5. Content-Type Header Field
The purpose of the Content-Type field is to describe the data contained in the body fully enough that the receiving user agent can pick an appropriate agent or mechanism to present the data to the user, or otherwise deal with the data in an appropriate manner. The value in this field is called a media type.
HISTORICAL NOTE: The Content-Type header field was first defined in RFC 1049. RFC 1049 used a simpler and less powerful syntax, but one that is largely compatible with the mechanism given here.
The Content-Type header field specifies the nature of the data in the body of an entity by giving media type and subtype identifiers, and by providing auxiliary information that may be required for certain media types. After the media type and subtype names, the remainder of the header field is simply a set of parameters, specified in an attribute=value notation. The ordering of parameters is not significant.
In general, the top-level media type is used to declare the general type of data, while the subtype specifies a specific format for that type of data. Thus, a media type of "image/xyz" is enough to tell a user agent that the data is an image, even if the user agent has no knowledge of the specific image format "xyz". Such information can be used, for example, to decide whether or not to show a user the raw data from an unrecognized subtype -- such an action might be reasonable for unrecognized subtypes of text, but not for unrecognized subtypes of image or audio. For this reason, registered subtypes of text, image, audio, and video should not contain embedded information that is really of a different type.
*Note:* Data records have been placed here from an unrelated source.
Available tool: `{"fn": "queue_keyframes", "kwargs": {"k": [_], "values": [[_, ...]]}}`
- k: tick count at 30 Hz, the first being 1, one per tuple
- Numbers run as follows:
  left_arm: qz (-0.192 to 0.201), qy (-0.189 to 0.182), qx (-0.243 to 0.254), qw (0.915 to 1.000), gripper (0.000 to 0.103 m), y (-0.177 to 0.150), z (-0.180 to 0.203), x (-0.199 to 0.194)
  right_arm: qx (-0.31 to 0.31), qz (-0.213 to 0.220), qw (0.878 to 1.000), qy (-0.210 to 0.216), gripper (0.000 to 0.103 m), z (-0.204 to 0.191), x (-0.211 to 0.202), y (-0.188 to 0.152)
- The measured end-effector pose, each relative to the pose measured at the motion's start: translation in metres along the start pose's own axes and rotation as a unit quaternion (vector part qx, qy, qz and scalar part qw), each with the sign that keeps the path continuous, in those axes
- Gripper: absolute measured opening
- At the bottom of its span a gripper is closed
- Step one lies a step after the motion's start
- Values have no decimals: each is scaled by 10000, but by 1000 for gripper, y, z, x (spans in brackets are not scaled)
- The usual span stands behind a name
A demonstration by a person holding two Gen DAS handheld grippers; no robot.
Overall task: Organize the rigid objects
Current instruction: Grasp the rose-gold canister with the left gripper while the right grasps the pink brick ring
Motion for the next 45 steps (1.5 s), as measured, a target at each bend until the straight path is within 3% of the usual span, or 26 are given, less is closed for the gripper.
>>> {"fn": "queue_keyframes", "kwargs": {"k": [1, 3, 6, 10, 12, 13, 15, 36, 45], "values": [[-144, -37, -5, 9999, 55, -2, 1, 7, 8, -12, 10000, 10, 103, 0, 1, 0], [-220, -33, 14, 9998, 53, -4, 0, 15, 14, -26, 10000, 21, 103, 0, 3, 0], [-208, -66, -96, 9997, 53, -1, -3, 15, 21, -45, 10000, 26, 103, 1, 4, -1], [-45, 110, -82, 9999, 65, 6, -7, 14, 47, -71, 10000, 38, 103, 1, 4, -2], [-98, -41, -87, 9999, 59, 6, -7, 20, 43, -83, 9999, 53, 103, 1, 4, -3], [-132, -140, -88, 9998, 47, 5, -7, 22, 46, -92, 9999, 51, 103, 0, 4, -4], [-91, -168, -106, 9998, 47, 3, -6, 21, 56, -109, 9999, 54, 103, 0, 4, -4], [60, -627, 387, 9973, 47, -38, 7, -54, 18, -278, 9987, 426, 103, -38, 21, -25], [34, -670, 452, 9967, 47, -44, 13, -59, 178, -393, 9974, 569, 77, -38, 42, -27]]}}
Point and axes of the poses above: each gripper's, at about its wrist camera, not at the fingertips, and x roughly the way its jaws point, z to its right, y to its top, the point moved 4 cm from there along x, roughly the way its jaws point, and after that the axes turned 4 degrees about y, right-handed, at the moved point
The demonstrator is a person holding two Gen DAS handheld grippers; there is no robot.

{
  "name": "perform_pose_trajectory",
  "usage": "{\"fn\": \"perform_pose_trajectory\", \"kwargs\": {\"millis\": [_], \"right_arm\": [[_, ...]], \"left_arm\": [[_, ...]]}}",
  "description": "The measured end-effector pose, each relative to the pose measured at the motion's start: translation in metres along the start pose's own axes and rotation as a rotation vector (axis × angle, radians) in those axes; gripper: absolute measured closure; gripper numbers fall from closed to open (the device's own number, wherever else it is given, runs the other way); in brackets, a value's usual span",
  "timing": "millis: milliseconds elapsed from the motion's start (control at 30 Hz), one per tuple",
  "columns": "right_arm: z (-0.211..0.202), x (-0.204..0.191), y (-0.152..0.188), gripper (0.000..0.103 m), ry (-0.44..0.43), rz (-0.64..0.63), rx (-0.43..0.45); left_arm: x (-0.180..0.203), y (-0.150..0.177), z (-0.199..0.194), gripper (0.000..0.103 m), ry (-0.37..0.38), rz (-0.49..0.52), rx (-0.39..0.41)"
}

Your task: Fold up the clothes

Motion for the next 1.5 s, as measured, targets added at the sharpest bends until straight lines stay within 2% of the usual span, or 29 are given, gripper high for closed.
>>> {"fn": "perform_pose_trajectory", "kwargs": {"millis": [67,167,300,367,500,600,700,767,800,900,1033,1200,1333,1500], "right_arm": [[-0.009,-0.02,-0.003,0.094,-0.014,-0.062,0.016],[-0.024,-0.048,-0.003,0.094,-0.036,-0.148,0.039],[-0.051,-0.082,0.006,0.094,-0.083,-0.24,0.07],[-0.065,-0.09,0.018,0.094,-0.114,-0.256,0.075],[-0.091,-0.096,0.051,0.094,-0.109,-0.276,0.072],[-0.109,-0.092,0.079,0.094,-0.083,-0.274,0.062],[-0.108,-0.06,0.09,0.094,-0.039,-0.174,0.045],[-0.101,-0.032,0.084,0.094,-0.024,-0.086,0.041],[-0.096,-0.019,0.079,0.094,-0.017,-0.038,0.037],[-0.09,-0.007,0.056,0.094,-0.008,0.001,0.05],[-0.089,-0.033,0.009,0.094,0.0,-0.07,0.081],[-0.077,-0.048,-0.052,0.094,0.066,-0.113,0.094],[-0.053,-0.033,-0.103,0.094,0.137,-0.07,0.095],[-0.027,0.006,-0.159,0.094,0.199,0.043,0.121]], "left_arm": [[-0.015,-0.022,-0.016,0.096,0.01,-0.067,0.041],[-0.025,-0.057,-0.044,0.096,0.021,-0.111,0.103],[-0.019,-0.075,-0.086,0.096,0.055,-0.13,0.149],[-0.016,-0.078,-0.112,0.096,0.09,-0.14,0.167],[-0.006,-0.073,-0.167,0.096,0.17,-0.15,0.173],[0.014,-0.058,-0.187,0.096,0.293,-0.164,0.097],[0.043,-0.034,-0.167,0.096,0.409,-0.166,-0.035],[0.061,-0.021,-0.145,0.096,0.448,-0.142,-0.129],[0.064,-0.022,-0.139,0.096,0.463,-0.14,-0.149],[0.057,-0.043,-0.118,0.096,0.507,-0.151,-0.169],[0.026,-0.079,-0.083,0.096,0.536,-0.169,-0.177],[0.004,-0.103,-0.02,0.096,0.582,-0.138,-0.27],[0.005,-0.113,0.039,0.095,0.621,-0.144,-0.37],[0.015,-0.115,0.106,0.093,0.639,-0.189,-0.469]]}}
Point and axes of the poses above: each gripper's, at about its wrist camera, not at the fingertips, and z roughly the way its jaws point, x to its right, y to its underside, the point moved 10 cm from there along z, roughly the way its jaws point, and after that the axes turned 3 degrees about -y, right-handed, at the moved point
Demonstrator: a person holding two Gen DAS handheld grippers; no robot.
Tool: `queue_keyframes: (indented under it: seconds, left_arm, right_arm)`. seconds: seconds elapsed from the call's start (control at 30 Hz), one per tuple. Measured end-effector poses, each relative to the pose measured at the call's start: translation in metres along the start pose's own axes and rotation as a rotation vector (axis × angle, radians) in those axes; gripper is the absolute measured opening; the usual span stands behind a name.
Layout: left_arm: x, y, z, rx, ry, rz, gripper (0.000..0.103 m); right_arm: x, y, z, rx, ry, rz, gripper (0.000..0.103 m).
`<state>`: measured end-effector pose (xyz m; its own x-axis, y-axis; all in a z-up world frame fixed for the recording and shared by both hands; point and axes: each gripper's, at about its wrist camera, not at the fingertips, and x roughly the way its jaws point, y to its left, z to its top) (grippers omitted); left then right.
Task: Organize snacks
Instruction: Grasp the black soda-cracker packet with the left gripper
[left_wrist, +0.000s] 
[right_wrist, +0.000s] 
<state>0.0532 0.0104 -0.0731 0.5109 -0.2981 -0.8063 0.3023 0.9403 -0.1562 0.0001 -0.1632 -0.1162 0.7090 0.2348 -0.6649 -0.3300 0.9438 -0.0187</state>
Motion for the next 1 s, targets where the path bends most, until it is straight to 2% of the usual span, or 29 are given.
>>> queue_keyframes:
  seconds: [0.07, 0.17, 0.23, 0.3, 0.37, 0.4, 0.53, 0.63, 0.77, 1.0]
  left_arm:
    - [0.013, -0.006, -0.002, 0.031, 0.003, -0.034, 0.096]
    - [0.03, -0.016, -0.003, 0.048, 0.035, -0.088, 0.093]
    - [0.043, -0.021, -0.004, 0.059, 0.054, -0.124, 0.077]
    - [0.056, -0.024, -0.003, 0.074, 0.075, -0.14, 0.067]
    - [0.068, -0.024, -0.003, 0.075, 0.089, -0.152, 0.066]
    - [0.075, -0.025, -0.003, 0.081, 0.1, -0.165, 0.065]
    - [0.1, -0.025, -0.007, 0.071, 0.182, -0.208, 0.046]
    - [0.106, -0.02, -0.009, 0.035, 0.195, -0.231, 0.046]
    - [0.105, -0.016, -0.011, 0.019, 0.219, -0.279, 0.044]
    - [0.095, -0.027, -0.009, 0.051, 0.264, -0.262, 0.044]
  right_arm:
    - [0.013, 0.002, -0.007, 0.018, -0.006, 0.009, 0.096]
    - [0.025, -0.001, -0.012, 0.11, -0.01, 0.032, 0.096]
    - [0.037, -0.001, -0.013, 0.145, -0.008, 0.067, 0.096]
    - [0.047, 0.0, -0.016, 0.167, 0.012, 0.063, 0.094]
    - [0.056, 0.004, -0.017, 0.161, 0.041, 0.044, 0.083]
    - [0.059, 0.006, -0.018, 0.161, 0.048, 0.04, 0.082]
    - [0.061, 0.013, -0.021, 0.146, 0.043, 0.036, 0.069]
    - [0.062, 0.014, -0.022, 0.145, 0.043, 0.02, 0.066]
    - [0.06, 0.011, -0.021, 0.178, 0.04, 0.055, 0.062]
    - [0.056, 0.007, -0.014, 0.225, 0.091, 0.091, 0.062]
Such compound formats should be represented using the "multipart" or "application" types.
Parameters are modifiers of the media subtype, and as such do not fundamentally alter the nature of the content. The set of meaningful parameters depends on the media type and subtype. Most parameters are associated with a single specific subtype. However, a given top-level media type may define parameters which are applicable to any subtype of that type. Parameters may be required by their defining content type or subtype or they may be optional. MIME implementations must ignore any parameters whose names they do not recognize.
For example, the "charset" parameter is applicable to any subtype of "text", while the "boundary" parameter is required for any subtype of the "multipart" media type.
There are NO globally-meaningful parameters that apply to all media types. Mechanisms that might be thought of as global in MIME are best addressed in the MIME model by defining additional Content-* header fields.
An initial set of seven top-level media types is defined in RFC 2046. Five of these are discrete types whose contents are opaque as far as MIME processing is concerned. The remaining two are composite types whose contents require additional MIME processing.
This set of top-level media types is intended to be substantially complete. It is expected that additions to the larger set of supported types can generally be accomplished by the creation of new subtypes of these initial types. In the future, more top-level types may be defined only by a standards-track extension to this standard. If another top-level type is to be used for any reason, it must be given a name starting with "X-" to indicate its non-standard status and to avoid a potential conflict with a future official name.
5.1. Syntax of the Content-Type Header Field
In the Augmented BNF notation of RFC 822, a Content-Type header field value is defined as follows:
content := "Content-Type" ":" type "/" subtype
*(";" parameter)
; Matching of media type and subtype
; is ALWAYS case-insensitive.
type := discrete-type / composite-type
discrete-type := "text" / "image" / "audio" / "video" /
"application" / extension-token
composite-type := "message" / "multipart" / extension-token
extension-token := ietf-token / x-token
ietf-token := <An extension token defined by a
standards-track RFC and registered
with IANA.>
x-token := <The two characters "X-" or "x-" followed, with
no intervening white space, by any token>
subtype := extension-token / iana-token
iana-token := <A publicly-defined extension token. Tokens
of this form must be registered with IANA
as specified in RFC 2048.>
parameter := attribute "=" value
attribute := token
; Matching of attributes
; is ALWAYS case-insensitive.
value := token / quoted-string
token := 1*<any (US-ASCII) CHAR except SPACE, CTLs,
or tspecials>
tspecials := "(" / ")" / "<" / ">" / "@" /
"," / ";" / ":" / "\" / <">
"/" / "[" / "]" / "?" / "="
; Must be in quoted-string,
; to use within parameter values
5.2. Content-Type Defaults
If a Content-Type header field is not present in an entity, the default Content-Type depends on the context:
- At the top level of a MIME message, the default is
text/plain; charset=us-ascii - Within a body part of a multipart entity, the default Content-Type is
text/plain; charset=us-ascii - Within a "message/rfc822" entity, the default Content-Type is
text/plain; charset=us-ascii
Key Points:
- Content-Type format:
type/subtype; parameter=value - Type and subtype are case-insensitive
- Parameter names are case-insensitive, but values are usually case-sensitive
- Default value:
text/plain; charset=us-ascii
Seven Top-Level Media Types:
Discrete Types
- text: Textual data
- image: Image data
- audio: Audio data
- video: Video data
- application: Application data
Composite Types
- message: Encapsulated message
- multipart: Multiple parts